[Data block]
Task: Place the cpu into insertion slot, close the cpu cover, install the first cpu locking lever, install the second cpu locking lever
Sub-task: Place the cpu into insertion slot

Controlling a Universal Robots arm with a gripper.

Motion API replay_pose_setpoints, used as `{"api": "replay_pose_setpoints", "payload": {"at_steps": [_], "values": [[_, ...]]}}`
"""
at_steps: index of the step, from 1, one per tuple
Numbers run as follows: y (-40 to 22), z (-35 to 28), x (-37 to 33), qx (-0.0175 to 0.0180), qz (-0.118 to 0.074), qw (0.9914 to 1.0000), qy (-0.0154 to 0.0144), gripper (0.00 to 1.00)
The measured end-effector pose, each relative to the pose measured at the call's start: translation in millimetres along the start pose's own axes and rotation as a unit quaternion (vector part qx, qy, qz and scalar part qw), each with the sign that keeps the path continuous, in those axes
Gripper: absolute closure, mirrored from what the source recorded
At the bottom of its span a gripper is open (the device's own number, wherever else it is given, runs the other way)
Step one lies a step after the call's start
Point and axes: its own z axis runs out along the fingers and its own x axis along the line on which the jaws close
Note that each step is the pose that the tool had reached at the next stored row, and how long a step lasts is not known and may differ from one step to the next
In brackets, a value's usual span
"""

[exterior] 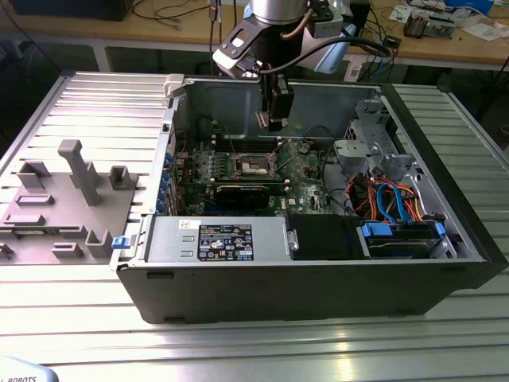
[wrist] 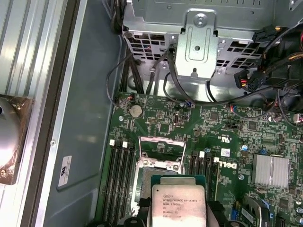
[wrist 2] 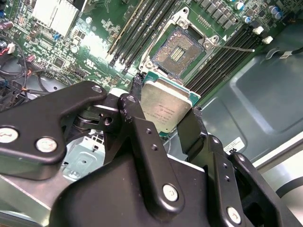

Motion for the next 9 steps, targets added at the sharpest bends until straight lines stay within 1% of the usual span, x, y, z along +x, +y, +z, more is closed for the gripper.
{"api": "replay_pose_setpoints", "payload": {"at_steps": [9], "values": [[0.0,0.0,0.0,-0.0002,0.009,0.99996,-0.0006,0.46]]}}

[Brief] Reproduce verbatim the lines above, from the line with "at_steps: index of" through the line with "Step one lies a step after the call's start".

[Task output]
at_steps: index of the step, from 1, one per tuple
Numbers run as follows: y (-40 to 22), z (-35 to 28), x (-37 to 33), qx (-0.0175 to 0.0180), qz (-0.118 to 0.074), qw (0.9914 to 1.0000), qy (-0.0154 to 0.0144), gripper (0.00 to 1.00)
The measured end-effector pose, each relative to the pose measured at the call's start: translation in millimetres along the start pose's own axes and rotation as a unit quaternion (vector part qx, qy, qz and scalar part qw), each with the sign that keeps the path continuous, in those axes
Gripper: absolute closure, mirrored from what the source recorded
At the bottom of its span a gripper is open (the device's own number, wherever else it is given, runs the other way)
Step one lies a step after the call's start

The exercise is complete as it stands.